[GRASS-SVN] r68543 - grass/trunk/raster/r.clump
svn_grass at osgeo.org
svn_grass at osgeo.org
Mon May 30 15:01:21 PDT 2016
Author: mmetz
Date: 2016-05-30 15:01:21 -0700 (Mon, 30 May 2016)
New Revision: 68543
Modified:
grass/trunk/raster/r.clump/clump.c
grass/trunk/raster/r.clump/local_proto.h
grass/trunk/raster/r.clump/main.c
grass/trunk/raster/r.clump/r.clump.html
Log:
r.clump: +multi-band clumping, +fuzzy clumping
Modified: grass/trunk/raster/r.clump/clump.c
===================================================================
--- grass/trunk/raster/r.clump/clump.c 2016-05-30 21:09:41 UTC (rev 68542)

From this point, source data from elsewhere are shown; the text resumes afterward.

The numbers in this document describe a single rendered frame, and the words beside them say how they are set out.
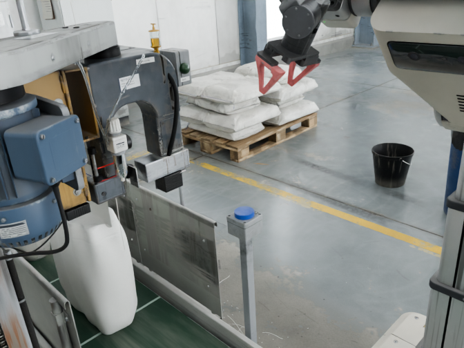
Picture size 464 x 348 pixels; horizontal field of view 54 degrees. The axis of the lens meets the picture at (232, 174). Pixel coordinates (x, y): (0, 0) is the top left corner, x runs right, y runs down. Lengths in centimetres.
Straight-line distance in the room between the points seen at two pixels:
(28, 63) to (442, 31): 72
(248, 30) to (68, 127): 636
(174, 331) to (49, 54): 110
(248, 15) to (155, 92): 592
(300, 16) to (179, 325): 119
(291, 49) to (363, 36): 878
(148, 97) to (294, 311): 144
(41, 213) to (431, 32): 78
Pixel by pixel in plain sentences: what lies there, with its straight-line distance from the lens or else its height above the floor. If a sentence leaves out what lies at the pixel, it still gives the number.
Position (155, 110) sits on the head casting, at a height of 120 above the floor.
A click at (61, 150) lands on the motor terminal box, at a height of 126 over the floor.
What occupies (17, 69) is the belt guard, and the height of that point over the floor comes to 139.
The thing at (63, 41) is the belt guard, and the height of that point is 141.
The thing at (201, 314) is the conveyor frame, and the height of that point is 41.
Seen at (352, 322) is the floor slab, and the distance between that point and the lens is 227.
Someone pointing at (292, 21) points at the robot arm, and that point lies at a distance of 83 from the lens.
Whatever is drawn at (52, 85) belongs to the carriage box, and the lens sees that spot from 104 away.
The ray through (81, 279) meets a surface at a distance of 162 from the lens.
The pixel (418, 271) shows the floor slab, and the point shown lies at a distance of 265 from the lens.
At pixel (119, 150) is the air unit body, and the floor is 115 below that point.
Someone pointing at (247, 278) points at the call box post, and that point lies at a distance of 147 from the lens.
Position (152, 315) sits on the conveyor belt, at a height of 38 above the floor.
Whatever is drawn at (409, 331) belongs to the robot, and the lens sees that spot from 189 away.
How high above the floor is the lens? 151
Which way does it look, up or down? 24 degrees down
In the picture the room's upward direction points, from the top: 4 degrees counter-clockwise
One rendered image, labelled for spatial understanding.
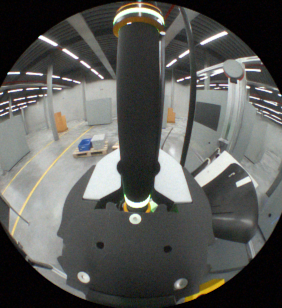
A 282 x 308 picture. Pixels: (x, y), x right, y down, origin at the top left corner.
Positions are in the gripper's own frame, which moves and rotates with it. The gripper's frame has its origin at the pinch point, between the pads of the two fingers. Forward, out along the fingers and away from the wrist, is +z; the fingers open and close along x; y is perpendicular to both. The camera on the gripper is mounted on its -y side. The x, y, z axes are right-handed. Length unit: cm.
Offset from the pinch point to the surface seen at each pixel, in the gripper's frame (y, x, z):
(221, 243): 75, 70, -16
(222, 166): 16.2, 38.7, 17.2
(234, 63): -44, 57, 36
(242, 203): 3.9, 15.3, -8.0
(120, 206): 26.5, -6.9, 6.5
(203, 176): 24.5, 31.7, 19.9
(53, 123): 46, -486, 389
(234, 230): 4.6, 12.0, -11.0
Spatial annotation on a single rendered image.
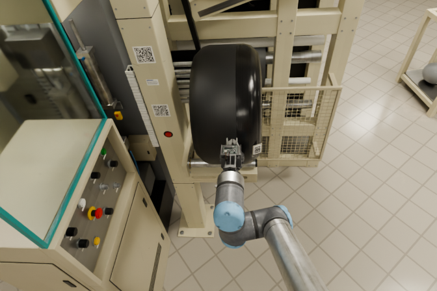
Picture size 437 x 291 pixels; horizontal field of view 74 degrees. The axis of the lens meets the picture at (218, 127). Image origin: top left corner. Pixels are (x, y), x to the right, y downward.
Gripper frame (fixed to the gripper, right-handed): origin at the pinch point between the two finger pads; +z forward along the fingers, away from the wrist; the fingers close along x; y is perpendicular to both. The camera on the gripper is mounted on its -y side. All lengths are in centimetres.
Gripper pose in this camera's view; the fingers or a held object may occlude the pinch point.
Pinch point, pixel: (232, 143)
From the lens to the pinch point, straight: 114.5
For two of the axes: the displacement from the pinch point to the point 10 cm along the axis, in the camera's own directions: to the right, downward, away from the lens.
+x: -10.0, 0.1, 1.0
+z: 0.7, -6.4, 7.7
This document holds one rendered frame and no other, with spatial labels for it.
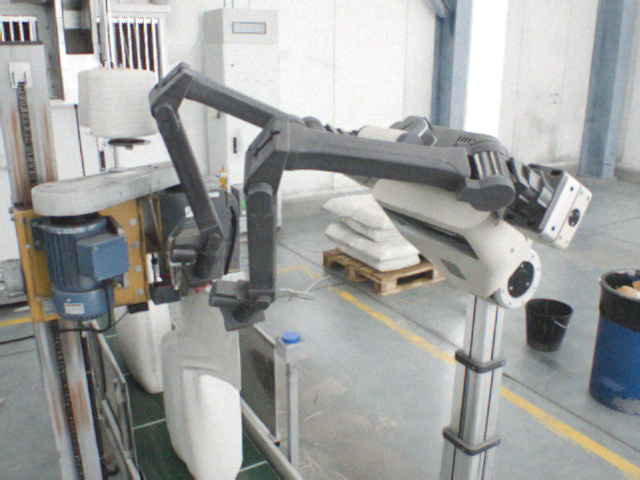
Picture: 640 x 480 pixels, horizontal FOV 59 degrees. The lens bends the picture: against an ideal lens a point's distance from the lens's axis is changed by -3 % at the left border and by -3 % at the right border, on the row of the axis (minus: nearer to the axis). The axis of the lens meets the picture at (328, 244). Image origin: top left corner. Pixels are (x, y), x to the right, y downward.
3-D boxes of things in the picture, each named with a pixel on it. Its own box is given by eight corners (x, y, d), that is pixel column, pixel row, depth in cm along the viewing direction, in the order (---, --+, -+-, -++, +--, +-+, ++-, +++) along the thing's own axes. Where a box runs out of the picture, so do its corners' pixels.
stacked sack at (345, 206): (414, 214, 484) (415, 196, 479) (345, 223, 454) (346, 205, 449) (385, 202, 520) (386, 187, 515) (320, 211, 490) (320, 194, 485)
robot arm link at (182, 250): (221, 236, 150) (216, 217, 157) (177, 234, 146) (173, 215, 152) (215, 271, 157) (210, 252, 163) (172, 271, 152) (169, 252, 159)
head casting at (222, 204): (242, 271, 182) (238, 179, 173) (166, 286, 170) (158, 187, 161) (209, 246, 207) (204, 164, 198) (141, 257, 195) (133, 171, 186)
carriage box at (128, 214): (151, 302, 168) (141, 198, 159) (28, 326, 152) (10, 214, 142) (131, 276, 188) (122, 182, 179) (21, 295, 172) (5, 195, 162)
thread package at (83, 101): (137, 127, 161) (132, 66, 155) (84, 131, 153) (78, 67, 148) (125, 123, 173) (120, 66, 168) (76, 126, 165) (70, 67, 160)
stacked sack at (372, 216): (448, 224, 454) (449, 205, 449) (380, 236, 421) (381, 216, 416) (414, 212, 488) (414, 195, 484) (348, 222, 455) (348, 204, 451)
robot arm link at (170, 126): (173, 102, 124) (169, 83, 132) (148, 110, 123) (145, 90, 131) (227, 247, 152) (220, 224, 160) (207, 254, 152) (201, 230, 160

+++ grass/trunk/raster/r.clump/clump.c 2016-05-30 22:01:21 UTC (rev 68543)
@@ -9,7 +9,7 @@
* PURPOSE: Recategorizes data in a raster map layer by grouping cells
* that form physically discrete areas into unique categories.
*
- * COPYRIGHT: (C) 2006-2014 by the GRASS Development Team
+ * COPYRIGHT: (C) 2006-2016 by the GRASS Development Team
*
* This program is free software under the GNU General Public
* License (>=v2). Read the file COPYING that comes with GRASS
@@ -131,7 +131,7 @@
cur_clump[col] = *temp_clump;
if (OLD == 0) {
OLD = *temp_clump;
- }
+ }
else {
NEW = *temp_clump;
break;
@@ -186,8 +186,7 @@
}
/* right of previous row from col + 1 to ncols */
- temp_clump = prev_clump;
- temp_clump += col;
+ temp_clump = prev_clump + col;
n = ncols - col;
while (n-- > 0) {
temp_clump++; /* skip col */
@@ -293,6 +292,367 @@
return 0;
}
+static int cmp_cells(DCELL **a, int acol, DCELL **b, int bcol,
+ DCELL *rng, int n, double threshold2)
+{
+ int i;
+ double diff, diff2;
+
+ diff2 = 0;
+ for (i = 0; i < n; i++) {
+ if (Rast_is_d_null_value(&b[i][bcol]))
+ return 0;
+ diff = a[i][acol] - b[i][bcol];
+ /* normalize with the band's range */
+ if (rng[i])
+ diff /= rng[i];
+ diff2 += diff * diff;
+ }
+ /* normalize difference to the range [0, 1] */
+ diff2 /= n;
+
+ return (diff2 <= threshold2);
+}
+
+CELL clump_n(int *in_fd, char **inname, int nin, double threshold, int out_fd, int diag, int print)
+{
+ register int col;
+ register int i, n;
+ /* input */
+ DCELL **prev_in, **cur_in, **temp_in;
+ int bcol;
+ DCELL *rng, maxdiff;
+ double thresh2;
+ /* output */
+ CELL OLD, NEW;
+ CELL *temp_clump, *out_cell, *out_cellp;
+ CELL *prev_clump, *cur_clump;
+ CELL *index, *renumber;
+ CELL label;
+ int nrows, ncols;
+ int row;
+ int isnull;
+ int len;
+ int nalloc;
+ long cur_time;
+ char *cname;
+ int cfd, csize;
+ CELL cat;
+
+ G_message(_("%d-band clumping with threshold %g"), nin, threshold);
+
+ nrows = Rast_window_rows();
+ ncols = Rast_window_cols();
+
+ thresh2 = threshold * threshold;
+
+ /* allocate clump index */
+ nalloc = INCR;
+ index = (CELL *) G_malloc(nalloc * sizeof(CELL));
+ index[0] = 0;
+ renumber = NULL;
+
+ /* allocate DCELL buffers two columns larger than current window */
+ len = (ncols + 2) * sizeof(DCELL);
+ prev_in = (DCELL **) G_malloc(sizeof(DCELL *) * nin);
+ cur_in = (DCELL **) G_malloc(sizeof(DCELL *) * nin);
+ rng = G_malloc(sizeof(DCELL) * nin);
+
+ maxdiff = 0;
+ for (i = 0; i < nin; i++) {
+ struct FPRange fp_range; /* min/max values of each input raster */
+ DCELL min, max;
+
+ if (Rast_read_fp_range(inname[i], "", &fp_range) != 1)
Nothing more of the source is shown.